1. Mylar bags are not rodent proof. Plan accordingly. Put your bags into rodent proof containers like plastic bins, buckets, or metal barrels.
2. Mylar bags are reusable. Unlike a #10 can, once you use the contents of a Mylar bag, you can wash that bag out and seal it again. To make the most of bag size, seal near the top and cut the bag open as close to your original seal as possible.
3. You can use a large bag to make smaller bags and all you need are some scissors and a clothing iron. One 5 gallon Mylar bag makes 4 bags that are approximately gallon sized. Or you can cut them even smaller and store individual meals or items like batteries.
4. Mylar bags come in a variety of thicknesses, each with its benefits and drawbacks. A 7 mil bag is really thick and sturdy, but not very flexible if you’re wanting to line a container with it. 3 mil are really thin and flexible. For storing my own food I use 4.5 mil or higher.

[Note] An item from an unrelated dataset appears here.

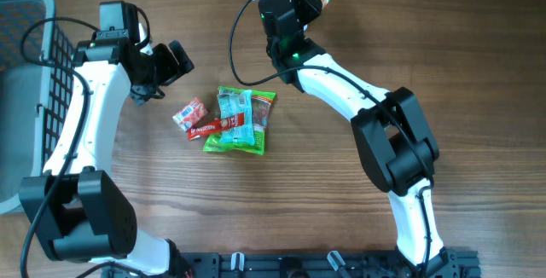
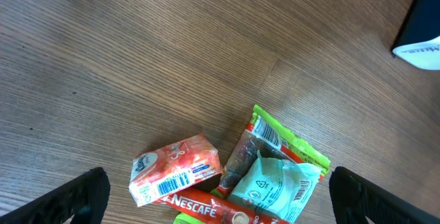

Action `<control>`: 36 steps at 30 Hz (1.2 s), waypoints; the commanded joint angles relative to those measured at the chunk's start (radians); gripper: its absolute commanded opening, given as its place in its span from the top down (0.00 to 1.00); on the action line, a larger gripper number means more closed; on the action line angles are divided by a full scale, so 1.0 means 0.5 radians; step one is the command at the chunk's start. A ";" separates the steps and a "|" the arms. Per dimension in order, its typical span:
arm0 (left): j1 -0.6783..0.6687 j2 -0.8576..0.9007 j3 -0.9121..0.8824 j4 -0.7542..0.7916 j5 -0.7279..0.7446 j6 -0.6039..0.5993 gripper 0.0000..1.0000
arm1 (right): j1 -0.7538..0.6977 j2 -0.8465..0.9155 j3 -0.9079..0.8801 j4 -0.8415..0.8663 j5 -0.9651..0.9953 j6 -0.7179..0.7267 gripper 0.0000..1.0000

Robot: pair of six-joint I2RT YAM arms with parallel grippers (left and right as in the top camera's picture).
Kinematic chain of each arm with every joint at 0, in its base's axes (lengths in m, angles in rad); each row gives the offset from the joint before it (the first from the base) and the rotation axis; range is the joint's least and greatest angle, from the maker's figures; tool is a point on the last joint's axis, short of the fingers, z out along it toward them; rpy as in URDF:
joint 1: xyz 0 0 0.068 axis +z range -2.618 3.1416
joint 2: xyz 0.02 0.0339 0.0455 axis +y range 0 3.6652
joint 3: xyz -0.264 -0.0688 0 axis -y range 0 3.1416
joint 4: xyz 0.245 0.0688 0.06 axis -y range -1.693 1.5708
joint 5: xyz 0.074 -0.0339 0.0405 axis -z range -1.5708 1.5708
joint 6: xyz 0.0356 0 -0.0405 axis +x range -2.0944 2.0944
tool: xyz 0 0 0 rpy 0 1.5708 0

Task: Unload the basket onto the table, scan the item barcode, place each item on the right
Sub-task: 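Carry the cup noodles rightward and set it upright on the table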

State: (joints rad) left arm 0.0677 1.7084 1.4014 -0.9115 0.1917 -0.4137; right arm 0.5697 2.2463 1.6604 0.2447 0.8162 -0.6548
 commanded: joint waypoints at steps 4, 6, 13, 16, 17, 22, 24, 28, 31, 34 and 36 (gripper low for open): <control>0.004 0.001 0.000 0.005 -0.005 -0.013 0.00 | -0.003 -0.229 0.031 -0.056 0.129 0.313 0.49; 0.004 0.001 0.000 0.005 -0.005 -0.012 0.00 | -0.003 -0.401 0.031 -0.187 -0.031 0.340 0.49; 0.004 0.001 0.000 0.005 -0.005 -0.012 0.00 | -0.126 -0.984 0.031 -1.123 -0.785 0.918 0.48; 0.004 0.001 0.000 0.005 -0.005 -0.012 0.00 | -0.256 -1.118 0.031 -1.490 -1.247 1.202 0.48; 0.004 0.001 0.000 0.005 -0.005 -0.012 0.00 | -0.297 -1.147 0.031 -1.588 -1.288 1.296 0.48; 0.004 0.001 0.000 0.005 -0.005 -0.012 0.00 | -0.526 -1.186 0.031 -1.846 -1.698 1.310 0.50; 0.004 0.001 0.000 0.005 -0.005 -0.012 0.00 | -0.581 -1.183 0.031 -1.934 -1.808 1.320 0.50; 0.004 0.001 0.000 0.005 -0.005 -0.012 0.00 | -0.695 -1.183 0.030 -2.205 -1.806 1.321 0.49; 0.004 0.001 0.000 0.005 -0.005 -0.012 0.00 | -0.816 -1.170 -0.005 -2.511 -1.701 1.310 0.49; 0.004 0.001 0.000 0.005 -0.005 -0.012 0.00 | -0.919 -1.164 -0.192 -2.547 -1.679 1.310 0.51; 0.004 0.001 0.000 0.005 -0.005 -0.012 0.00 | -0.977 -1.164 -0.361 -2.472 -1.678 1.308 0.51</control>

5. Bags thinner than 4 mil may let light through them in addition to being very thin. They’ll probably need to be stored in a container.
6. You can make your own bags from recycled Mylar bags that held commercially processed foods.
7. Sealing a Mylar bag is easy with the right heat source. Commercial impulse sealers are ideal, but expensive. You can also use a clothing iron, hair straightener, or for smaller sized bags you can use the heat strip on a vacuum sealing machine like a FoodSaver.
8. Don’t forget to label your bags with the contents, date packed, expiration date, and cooking instructions! You don’t want a bunch of mystery silver bags in your storage. You can write right on the bag with a sharpie or use a stick on label.